EXERCISE PROMPT
Only one stretch of the listing below is wanted: every line from the first to the line containing "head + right", set down exactly.

-- Opening Marker --

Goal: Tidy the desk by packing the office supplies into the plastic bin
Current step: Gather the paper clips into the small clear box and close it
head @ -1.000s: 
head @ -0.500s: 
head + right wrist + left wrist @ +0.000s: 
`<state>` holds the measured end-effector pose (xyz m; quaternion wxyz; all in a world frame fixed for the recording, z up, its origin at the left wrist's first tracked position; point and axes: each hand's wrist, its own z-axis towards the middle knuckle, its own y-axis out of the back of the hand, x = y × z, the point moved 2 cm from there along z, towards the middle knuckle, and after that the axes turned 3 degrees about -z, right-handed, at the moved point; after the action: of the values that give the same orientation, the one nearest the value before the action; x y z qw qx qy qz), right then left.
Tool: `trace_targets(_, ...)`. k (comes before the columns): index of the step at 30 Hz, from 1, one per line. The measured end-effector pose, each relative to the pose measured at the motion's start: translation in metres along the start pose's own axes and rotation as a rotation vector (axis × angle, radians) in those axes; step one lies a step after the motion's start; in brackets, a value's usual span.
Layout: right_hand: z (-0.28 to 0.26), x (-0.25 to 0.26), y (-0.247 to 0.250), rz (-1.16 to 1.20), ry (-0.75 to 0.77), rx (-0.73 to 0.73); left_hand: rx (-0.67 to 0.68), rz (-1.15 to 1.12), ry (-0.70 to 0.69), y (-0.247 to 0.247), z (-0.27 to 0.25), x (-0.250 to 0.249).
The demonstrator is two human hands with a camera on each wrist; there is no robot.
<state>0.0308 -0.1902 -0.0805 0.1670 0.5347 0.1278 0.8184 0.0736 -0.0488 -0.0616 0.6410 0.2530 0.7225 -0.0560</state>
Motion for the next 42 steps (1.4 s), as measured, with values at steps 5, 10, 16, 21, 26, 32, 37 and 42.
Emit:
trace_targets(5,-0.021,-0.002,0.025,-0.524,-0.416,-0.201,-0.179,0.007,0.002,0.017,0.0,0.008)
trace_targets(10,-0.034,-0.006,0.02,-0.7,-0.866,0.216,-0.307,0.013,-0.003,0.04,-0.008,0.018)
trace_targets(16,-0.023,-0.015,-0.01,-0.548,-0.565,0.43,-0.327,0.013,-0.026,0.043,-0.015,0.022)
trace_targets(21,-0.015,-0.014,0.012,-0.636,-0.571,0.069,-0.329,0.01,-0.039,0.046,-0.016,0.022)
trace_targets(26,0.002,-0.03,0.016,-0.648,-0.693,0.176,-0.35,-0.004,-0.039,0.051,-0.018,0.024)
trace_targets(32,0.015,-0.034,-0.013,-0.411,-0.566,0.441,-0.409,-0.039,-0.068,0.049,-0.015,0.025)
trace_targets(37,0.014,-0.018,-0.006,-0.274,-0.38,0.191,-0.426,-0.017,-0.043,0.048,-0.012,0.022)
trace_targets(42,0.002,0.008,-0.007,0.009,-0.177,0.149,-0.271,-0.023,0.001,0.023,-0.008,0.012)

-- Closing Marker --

ANSWER BELOW
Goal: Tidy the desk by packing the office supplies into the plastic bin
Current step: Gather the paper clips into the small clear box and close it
head @ -1.000s: 
head @ -0.500s: 
head + right wrist + left wrist @ +0.000s: 

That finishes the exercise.